◆ **WHAT NEEDS TO BE DONE**
For the records below, count the lines containing the word "requests" and reply with the number alone.

◆ **EXTRACTED RECORDS**
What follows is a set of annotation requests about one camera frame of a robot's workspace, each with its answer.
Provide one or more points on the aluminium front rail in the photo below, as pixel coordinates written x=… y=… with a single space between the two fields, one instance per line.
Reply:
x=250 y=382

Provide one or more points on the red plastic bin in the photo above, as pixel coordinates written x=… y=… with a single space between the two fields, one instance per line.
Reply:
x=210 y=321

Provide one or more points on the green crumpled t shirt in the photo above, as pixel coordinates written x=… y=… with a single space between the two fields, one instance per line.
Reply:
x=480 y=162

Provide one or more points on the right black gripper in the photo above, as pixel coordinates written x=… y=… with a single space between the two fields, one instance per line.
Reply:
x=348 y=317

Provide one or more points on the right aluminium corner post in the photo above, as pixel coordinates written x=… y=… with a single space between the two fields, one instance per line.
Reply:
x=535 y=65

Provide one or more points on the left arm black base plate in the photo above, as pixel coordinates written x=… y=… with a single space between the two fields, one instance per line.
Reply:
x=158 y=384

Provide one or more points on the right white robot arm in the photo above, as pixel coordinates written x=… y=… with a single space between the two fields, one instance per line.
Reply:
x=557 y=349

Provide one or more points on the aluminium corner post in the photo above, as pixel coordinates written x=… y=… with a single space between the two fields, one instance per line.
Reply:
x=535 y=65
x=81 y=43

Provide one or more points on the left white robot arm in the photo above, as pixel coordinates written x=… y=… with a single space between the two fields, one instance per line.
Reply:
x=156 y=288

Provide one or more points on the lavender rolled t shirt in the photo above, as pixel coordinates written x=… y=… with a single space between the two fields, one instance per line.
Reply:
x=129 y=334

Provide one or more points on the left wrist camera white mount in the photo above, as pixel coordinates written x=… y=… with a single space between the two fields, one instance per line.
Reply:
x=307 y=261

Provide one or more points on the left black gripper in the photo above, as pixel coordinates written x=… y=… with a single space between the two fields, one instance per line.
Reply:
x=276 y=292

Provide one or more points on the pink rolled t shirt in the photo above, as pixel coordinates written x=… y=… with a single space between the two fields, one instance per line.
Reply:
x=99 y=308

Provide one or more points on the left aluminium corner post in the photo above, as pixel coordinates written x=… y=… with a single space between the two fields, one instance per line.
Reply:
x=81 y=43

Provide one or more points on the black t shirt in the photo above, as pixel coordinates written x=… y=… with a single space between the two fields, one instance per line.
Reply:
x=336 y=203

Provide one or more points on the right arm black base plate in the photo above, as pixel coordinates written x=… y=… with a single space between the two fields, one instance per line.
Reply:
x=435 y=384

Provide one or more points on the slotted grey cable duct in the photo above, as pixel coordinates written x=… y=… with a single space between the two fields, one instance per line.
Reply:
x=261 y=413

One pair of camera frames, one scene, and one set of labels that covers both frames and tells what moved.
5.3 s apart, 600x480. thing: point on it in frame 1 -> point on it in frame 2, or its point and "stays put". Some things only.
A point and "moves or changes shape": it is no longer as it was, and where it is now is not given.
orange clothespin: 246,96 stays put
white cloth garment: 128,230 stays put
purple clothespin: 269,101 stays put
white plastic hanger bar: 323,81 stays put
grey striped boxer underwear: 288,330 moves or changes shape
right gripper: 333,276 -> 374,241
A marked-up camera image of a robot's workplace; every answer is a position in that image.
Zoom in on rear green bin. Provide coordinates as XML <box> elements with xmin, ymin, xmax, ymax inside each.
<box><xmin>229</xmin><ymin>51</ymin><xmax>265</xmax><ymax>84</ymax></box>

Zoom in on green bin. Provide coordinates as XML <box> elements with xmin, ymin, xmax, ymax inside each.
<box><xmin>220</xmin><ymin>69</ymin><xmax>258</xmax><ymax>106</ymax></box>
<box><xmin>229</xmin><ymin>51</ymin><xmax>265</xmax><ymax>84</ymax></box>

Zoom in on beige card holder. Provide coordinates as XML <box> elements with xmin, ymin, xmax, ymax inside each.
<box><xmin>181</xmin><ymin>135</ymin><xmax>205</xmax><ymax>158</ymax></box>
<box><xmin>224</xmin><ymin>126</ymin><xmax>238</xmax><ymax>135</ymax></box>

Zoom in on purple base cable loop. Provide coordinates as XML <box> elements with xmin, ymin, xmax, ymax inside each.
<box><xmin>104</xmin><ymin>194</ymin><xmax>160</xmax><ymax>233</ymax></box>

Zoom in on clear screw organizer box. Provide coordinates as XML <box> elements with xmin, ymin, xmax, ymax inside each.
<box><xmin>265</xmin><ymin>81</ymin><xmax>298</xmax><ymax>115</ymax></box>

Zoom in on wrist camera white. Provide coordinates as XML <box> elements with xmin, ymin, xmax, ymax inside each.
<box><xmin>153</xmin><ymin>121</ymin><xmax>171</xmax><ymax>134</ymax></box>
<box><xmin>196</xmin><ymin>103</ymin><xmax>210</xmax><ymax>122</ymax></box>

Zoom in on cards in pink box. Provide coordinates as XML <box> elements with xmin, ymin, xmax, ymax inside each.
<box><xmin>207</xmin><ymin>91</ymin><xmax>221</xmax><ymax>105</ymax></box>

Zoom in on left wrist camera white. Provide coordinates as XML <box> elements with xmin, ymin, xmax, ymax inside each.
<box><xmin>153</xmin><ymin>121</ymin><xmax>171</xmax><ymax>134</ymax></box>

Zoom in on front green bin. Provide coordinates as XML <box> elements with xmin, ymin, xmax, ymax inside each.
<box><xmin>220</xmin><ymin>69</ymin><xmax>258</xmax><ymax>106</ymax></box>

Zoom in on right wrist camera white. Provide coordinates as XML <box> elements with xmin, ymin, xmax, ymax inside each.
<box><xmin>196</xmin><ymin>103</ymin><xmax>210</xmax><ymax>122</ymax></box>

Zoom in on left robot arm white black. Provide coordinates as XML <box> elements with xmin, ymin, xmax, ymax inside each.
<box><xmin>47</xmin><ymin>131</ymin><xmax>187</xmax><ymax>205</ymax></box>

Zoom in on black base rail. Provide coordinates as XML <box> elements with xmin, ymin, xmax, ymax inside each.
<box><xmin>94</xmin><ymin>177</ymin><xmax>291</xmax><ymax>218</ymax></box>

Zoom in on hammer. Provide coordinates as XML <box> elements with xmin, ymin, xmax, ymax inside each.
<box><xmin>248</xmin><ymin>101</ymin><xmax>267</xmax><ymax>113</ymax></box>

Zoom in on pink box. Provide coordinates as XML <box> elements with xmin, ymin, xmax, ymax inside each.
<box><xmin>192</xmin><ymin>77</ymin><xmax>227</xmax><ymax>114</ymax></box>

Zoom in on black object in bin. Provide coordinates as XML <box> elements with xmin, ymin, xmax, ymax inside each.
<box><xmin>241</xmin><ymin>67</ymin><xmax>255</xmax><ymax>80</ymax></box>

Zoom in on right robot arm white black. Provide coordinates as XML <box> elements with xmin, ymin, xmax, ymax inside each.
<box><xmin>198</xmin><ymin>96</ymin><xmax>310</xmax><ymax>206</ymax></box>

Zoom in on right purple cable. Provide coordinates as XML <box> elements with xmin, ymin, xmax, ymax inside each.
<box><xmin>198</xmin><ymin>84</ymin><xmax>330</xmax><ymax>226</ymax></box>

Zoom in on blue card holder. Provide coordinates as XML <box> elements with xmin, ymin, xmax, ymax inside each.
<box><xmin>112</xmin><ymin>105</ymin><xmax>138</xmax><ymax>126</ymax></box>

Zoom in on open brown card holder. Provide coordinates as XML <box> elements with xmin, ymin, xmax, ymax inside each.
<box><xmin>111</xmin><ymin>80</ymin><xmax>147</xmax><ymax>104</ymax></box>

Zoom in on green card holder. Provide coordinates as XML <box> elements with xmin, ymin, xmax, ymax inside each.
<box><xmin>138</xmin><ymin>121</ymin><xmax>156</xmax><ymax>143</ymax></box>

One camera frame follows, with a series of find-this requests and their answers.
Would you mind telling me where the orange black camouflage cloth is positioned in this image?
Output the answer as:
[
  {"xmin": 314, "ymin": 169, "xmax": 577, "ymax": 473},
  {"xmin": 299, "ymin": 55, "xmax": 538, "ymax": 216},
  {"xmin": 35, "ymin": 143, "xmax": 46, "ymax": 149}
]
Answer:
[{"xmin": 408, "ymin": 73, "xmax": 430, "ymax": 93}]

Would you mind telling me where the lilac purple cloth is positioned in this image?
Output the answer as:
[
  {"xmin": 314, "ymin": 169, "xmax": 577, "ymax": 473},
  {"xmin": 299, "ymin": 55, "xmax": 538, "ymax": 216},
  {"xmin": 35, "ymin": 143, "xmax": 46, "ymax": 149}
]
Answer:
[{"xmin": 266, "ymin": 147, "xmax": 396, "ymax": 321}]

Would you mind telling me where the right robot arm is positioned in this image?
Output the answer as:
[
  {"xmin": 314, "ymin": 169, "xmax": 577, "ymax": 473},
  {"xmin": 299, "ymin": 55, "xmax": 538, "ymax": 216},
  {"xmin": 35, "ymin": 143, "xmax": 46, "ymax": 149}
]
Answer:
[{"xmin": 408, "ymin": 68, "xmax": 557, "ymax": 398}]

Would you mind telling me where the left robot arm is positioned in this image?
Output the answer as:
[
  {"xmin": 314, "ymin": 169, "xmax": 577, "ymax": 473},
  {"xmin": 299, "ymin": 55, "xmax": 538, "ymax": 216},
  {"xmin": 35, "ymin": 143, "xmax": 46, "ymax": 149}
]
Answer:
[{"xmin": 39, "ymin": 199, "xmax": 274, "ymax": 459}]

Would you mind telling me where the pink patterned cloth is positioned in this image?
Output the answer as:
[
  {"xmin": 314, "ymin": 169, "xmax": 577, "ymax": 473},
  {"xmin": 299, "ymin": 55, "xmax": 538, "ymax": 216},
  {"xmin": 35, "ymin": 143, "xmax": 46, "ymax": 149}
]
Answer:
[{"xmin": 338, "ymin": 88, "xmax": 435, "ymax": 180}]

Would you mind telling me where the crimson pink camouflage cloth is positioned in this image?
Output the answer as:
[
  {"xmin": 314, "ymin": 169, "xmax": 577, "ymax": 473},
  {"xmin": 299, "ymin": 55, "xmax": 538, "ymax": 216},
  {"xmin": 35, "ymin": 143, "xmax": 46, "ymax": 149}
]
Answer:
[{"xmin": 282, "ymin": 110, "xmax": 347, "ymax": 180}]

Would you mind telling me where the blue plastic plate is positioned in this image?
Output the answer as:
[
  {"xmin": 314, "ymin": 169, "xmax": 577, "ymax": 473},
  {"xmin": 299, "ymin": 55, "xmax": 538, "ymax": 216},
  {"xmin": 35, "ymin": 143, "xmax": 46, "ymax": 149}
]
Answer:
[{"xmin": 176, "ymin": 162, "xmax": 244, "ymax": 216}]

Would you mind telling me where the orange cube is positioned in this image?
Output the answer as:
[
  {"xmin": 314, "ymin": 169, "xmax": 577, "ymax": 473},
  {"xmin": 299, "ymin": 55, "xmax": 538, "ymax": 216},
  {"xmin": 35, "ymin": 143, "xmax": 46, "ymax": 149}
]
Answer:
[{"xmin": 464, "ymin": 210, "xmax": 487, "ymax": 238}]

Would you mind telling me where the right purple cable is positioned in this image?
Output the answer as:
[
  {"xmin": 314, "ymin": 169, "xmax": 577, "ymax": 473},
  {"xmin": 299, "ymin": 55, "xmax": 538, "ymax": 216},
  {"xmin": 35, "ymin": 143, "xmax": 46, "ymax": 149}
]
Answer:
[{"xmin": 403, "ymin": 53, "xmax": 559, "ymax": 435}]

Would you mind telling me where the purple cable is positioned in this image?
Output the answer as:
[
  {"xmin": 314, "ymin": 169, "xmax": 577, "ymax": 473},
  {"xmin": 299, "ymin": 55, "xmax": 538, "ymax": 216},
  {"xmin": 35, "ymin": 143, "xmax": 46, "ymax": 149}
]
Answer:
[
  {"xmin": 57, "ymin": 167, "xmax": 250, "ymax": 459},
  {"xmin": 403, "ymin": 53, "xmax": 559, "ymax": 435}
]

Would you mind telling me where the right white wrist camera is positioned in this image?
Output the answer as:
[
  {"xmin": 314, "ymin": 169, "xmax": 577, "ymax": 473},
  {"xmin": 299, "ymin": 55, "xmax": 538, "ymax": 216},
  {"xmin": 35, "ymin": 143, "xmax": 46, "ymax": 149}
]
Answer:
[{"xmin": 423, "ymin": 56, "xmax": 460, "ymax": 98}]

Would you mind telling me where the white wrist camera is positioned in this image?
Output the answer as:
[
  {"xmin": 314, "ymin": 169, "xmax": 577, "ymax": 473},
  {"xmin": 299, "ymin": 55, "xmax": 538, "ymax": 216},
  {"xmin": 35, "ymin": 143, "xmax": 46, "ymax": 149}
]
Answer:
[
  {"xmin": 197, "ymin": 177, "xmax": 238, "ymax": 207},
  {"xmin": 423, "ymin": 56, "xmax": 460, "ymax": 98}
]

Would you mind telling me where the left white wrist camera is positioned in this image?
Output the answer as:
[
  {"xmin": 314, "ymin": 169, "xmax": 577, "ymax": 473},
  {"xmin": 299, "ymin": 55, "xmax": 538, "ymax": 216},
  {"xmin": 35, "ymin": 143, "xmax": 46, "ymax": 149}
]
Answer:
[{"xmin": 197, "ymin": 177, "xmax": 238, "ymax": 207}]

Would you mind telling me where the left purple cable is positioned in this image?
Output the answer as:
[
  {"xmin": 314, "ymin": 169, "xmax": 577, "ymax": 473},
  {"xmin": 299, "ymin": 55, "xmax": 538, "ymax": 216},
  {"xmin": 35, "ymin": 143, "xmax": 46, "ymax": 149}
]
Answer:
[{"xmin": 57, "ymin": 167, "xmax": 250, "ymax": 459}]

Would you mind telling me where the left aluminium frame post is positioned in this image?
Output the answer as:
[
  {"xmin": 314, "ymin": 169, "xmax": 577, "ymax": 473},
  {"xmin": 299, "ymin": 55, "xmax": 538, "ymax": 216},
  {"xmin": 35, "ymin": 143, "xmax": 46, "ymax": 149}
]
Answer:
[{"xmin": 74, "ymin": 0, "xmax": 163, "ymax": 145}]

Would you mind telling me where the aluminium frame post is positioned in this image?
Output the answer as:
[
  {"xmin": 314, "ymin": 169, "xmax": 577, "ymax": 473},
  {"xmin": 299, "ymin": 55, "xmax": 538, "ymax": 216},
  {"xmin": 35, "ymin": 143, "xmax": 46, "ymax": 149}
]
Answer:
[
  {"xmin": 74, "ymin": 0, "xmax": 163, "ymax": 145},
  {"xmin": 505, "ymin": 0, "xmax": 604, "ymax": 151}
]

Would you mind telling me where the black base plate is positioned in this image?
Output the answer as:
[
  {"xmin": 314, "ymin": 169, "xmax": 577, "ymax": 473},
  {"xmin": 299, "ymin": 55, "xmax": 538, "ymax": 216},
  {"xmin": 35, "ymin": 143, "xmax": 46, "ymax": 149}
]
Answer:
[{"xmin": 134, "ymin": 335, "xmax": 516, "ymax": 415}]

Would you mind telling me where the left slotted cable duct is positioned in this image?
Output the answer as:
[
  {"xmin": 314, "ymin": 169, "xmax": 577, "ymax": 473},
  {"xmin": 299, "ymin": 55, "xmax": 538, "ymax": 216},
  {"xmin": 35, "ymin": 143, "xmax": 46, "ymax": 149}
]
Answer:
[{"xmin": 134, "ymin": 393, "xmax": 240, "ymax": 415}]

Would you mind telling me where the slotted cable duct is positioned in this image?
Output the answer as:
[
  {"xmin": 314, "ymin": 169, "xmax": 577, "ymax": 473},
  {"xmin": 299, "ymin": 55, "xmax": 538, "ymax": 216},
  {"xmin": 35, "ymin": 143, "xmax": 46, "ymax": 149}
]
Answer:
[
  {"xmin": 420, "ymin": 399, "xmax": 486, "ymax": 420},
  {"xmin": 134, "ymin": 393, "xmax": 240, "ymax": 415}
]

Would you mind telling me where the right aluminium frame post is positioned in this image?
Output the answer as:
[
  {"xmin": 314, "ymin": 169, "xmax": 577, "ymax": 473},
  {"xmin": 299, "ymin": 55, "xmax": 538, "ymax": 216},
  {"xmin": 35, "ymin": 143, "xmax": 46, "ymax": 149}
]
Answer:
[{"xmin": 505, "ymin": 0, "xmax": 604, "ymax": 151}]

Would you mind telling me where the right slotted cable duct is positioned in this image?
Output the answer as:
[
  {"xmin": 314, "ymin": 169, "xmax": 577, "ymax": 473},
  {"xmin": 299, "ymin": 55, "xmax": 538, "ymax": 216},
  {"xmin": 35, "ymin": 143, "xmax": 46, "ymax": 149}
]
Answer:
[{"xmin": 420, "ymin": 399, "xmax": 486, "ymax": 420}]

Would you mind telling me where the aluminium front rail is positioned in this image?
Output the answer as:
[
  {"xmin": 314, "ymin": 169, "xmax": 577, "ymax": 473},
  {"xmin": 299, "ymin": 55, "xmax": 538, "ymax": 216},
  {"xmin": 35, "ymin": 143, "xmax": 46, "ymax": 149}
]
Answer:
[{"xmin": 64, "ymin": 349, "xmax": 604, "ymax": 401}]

◆ **EXERCISE SOLUTION**
2